Bell’s Palsy Causes And Remedies
There are about 40,000 cases of Bell’s palsy reported annually in the United States. Bell’s palsy usually affects just one side of the face. If the nerve that controls muscles of the face is inflamed or damaged, one side of the face may droop, it may be difficult to blink or close the eye, and the person may be temporarily unable to move one side of the mouth. Drooling, tearing of the affected eye, and twitching are other symptoms. Some people may also experience ringing in the ear, pain around the jaw, loss of taste, headache, problems drinking or eating, or impaired speech or dizziness. In effect, the person experiences facial nerve paralysis. Bell’s palsy can be caused by trauma, but most often it is caused by a virus that affects the facial nerve. The nerve becomes inflamed causing typical Bell’s palsy neuritis symptoms. The inflamed nerve is unable to carry messages from the brain to the facial muscles, resulting in temporary paralysis. If you are experiencing these symptoms, it is important for you to seek medical attention. Other more serious conditions like a stroke or pinched nerve can cause partial paralysis and neuropathy pain. People who have compromised immune systems, who are diabetic or pregnant, or who have the flu or a cold are at higher risk than the general population. Those with high blood pressure, sarcoidosis, Lyme disease or tumors are also more likely to develop this condition.

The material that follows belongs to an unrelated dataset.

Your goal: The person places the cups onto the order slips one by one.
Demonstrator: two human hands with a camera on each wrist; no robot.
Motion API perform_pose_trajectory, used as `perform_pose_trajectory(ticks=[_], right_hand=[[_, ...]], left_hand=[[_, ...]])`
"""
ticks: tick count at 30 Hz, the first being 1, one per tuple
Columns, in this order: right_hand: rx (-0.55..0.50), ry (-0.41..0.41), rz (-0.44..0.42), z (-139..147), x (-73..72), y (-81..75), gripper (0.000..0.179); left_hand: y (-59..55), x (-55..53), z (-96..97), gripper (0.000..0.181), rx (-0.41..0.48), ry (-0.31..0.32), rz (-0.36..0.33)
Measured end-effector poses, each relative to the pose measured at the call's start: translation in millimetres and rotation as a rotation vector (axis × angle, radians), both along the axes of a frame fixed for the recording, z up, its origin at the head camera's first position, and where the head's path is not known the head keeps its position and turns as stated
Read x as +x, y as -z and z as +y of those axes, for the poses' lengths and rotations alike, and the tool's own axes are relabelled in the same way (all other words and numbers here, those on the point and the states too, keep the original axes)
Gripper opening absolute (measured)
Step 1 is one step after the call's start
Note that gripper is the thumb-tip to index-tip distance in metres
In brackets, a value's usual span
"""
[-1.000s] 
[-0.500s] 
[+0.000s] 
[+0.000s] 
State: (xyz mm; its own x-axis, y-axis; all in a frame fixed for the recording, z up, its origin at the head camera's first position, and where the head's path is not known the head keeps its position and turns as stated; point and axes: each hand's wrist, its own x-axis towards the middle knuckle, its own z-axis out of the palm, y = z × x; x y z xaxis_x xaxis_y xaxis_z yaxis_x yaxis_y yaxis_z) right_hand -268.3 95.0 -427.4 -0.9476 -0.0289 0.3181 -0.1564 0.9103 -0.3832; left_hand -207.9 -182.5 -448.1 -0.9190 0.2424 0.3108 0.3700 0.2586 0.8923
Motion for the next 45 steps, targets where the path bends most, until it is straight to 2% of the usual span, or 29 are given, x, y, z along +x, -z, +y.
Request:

Once symptoms appear, they are likely to worsen for the first 48 hours. Three out of four people recover without any treatment at all. Whether or not they receive treatment, the majority of people start to get better in about two weeks. Almost all patients are fully recovered in three to six months.
Bell’s palsy should not be confused with Erb’s palsy which affects infants and toddlers and results in limited movement in one arm or the other. In this case, a nerve in the shoulder area is pinched, possibly because of trauma during the birth process.